If you can’t quit, cut back. Even a small step can make a big difference. According to the Center for Disease Control (CDC), “Smokers who smoked less than half a pack per day were almost three times more likely than nonsmokers to have periodontitis. Those who smoked more than a pack and a half per day had almost six times the risk.” This makes sense; the fewer nasty chemicals you inhale, the less damage they do to your body.

If you can’t cut back yet, practice good hygiene anyway. If cutting back isn’t an option, try cleaning your teeth thoroughly every day. This includes brushing, flossing and rinsing with mouthwash. Experts suggest that a fresh, clean mouth will feel so nice that you’ll be less tempted to pollute with smoking. 

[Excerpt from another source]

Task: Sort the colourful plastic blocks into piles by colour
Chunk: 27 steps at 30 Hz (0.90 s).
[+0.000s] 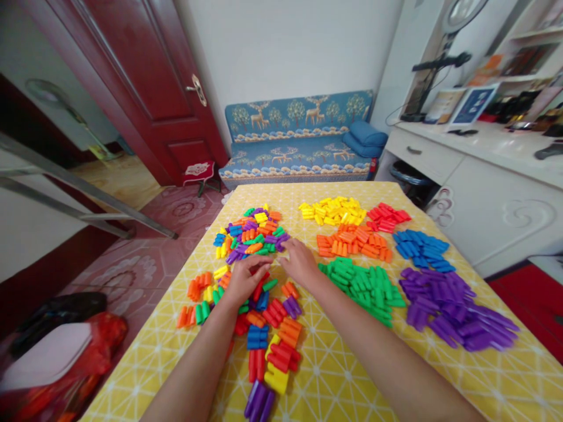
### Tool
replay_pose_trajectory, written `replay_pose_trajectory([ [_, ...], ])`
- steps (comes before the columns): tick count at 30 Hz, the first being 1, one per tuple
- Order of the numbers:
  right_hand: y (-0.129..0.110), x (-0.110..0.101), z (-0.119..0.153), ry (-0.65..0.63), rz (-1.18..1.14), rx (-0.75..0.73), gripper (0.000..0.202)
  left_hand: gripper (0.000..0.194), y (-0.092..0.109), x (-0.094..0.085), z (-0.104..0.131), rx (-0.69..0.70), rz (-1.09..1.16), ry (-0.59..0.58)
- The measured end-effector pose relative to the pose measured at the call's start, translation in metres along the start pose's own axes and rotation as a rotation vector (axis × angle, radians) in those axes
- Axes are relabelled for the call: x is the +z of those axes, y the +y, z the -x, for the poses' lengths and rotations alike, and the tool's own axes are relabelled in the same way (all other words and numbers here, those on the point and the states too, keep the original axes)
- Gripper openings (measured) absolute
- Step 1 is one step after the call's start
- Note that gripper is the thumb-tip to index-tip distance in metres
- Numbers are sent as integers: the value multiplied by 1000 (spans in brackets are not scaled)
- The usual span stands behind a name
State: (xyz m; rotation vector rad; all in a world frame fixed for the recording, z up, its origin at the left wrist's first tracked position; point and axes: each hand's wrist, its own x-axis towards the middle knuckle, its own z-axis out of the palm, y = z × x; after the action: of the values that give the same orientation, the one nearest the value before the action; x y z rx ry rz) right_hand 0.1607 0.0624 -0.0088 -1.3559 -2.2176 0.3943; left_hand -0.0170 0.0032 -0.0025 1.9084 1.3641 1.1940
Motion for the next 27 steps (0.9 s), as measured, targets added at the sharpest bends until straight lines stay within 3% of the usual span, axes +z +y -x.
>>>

A dentist can help. Of course, your dentist can’t help you quit smoking, but once you have stopped poisoning yourself, your dentist or periodontist can help you correct some of the damage. Your teeth can be thoroughly cleaned, and damage to your gums can often be addressed through surgery. Stained teeth can be whitened and severely stained teeth can be capped. If you’ve already lost a few teeth due to cigarettes, you can have them replaced with false teeth using a bridge.

The bottom line is that even organic cigarettes are hazardous to your health because the worst of the chemicals are created during the refining and smoking processes. If you can quit or cut back, now is the time to do so. Your teeth will thank you for it.